Unexpected sulfur cycling in terrestrial settings 

Unexpected sulfur cycling in terrestrial settings 

Unexpected sulfur cycling in terrestrial settings 

Lead Supervisor: Prof. Jon Todd 

Location: University of East Anglia, School of Biological Sciences

Duration: 8 weeks

Suitable undergraduate degrees: Microbiology, Molecular Biology or Biological Sciences 

Project background

Overview: Dimethylsulfoniopropionate (DMSP) is an abundant marine sulfur compound with roles in stress protection and biogeochemical cycling. Microbial DMSP cleavage releases the climate-cooling gas dimethylsulfide (DMS). Our new work shows: DMSP production is widespread in land plants; rhizosphere samples produce DMS from DMSP and house bacteria that cleave DMSP but lack known DMSP lyase genes.  

 Our new data implies: terrestrial DMSP cleavage is globally significant, yet we have little understanding of it; there are novel DMSP lyase enzymes to discover; and salination and drought associated with climate change may increase terrestrial DMSP and CAG levels.   

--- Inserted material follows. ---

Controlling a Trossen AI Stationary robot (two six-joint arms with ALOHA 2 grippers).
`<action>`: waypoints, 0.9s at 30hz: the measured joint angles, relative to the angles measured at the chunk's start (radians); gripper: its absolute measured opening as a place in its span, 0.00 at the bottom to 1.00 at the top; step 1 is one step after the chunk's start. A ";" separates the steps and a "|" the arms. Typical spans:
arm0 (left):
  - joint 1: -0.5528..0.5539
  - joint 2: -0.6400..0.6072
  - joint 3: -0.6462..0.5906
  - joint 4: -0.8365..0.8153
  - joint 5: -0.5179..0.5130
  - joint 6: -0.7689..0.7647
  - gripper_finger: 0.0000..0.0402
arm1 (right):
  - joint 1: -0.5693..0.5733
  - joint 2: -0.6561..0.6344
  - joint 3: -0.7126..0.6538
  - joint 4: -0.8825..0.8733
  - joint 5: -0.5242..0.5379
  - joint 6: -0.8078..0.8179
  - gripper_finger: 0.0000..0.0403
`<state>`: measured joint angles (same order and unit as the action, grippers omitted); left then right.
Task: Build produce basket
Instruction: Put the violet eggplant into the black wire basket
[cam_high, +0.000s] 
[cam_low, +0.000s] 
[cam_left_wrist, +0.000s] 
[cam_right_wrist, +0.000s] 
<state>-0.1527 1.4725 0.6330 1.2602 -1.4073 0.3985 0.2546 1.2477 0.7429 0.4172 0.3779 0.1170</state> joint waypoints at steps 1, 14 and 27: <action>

Here, functional genomics will be used to identify novel DMSP lyase enzymes in an agricultural soil Rhizobium isolate (U1) obtained on current NERC-funded research, which lacks known DMSP lyase genes. Physiological work will study how environmental conditions impact DMSP cleavage by this isolate. Data gleaned here will interest the wider scientific community, e.g., biogeochemists – enzymologists. 

The student will use previously successful methods to test 2 hypotheses: 

Hypothesis 1Rhizobium strain U1 (U1) utilises a novel DMSP lyase enzyme. 

Tasks: Use functional genomics to identify U1 genomic library clones with DMSP lyase activity. Use sequencing and bioinformatics to identify candidate DMSP lyase genes. Clone and test the activity of the candidate enzymes in E. coli 

Hypothesis 2 – U1 DMSP lyase activity is influenced by the environment. 

Tasks: Grow U1 under varied conditions (designed by the student) and study its DMSP lyase activity by gas chromatography (GC) and lyase gene expression by RT-qPCR (time permitting).  

Feasibility: U1 has 2 day a growth cycle and previous genomic library screening always identified DMSP lyases within ~1000 clones. 

Expected outcomes: 

  1. The student will gain valuable training in molecular microbiology, analytical GC work and microbial physiology. This is vitally important to the applicant for a potential molecular microbiology PhD in the future. 
  1. Part 1 will identify a novel DMSP lyase enzyme in the model terrestrial bacterium, enabling important future work to investigate their biochemistry and enzymology, the significance of this system and of terrestrial DMSP cycling, which has been ignored in favour of marine settings. 
  1. Part 2 will identify conditions that regulate DMSP lyase activity in terrestrial bacteria.  
  1. Data will form the basis of a significant publication. 

 

This is a two tiered application process.  Initial applicant selection will be made by project supervisors and a further interview (online) will be conducted by UEA members of ARIES on the afternoon of Tuesday 13th June.